Hastayar regarded her nephew slyly ‘Where would you suggest, Prince?’
‘We have a whole empire, much of which is south of New Hattusa. I suppose anywhere to the south would be preferable.’
‘And if we went beyond the empire?’
Arnuwanda goggled, clearly out of his depth. ‘Beyond?’
‘Egypt,’ Angulli said. ‘What about Egypt? We could go to the grain, rather than have the grain come to us. We could live in the sun on the banks of their great river, whose waters, as you know, never fail, even in the worst drought.’

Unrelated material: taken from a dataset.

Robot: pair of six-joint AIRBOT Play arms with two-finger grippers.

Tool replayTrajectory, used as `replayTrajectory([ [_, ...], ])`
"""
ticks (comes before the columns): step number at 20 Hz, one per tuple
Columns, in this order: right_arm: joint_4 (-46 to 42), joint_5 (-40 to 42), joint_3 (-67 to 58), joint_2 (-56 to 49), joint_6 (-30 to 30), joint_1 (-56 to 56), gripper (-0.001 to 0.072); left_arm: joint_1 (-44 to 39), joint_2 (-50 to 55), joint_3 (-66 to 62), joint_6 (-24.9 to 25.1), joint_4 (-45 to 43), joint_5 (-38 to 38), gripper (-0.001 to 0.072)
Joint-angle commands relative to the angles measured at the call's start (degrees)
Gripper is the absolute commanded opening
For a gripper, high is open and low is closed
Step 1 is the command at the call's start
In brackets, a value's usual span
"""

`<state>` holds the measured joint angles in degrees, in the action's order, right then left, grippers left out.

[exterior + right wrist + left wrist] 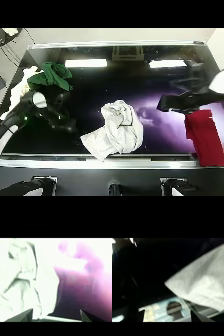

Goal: Fold the shirts.

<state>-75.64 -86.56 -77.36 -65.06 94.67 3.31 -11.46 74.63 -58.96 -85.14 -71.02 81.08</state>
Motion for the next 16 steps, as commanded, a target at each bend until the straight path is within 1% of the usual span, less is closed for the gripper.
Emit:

Himuili nodded. ‘Egypt is the key, I agree with you there. But even if we succeeded in taking it from the Muslims we would be vulnerable to attack from the rest of their domains, which are pretty extensive as you know, sir. And there would be the Carthaginians to deal with, who want the grain for themselves. We would step off the boat and immediately be under attack on two fronts, east and west, which is a poor deal militarily. Sir.’
‘Then where, man? Don’t drag it out. Where?’
Himuili deferred to Hastayar.
And she said: ‘Carthage. We go to Carthage. All of us, every Hatti who can walk or ride or swim. We fight a monumental war, and we drive those pagan camel-traders out of their own city, and we establish a new kingdom in the name of Jesus Sharruma. And then we take Egypt at our leisure.’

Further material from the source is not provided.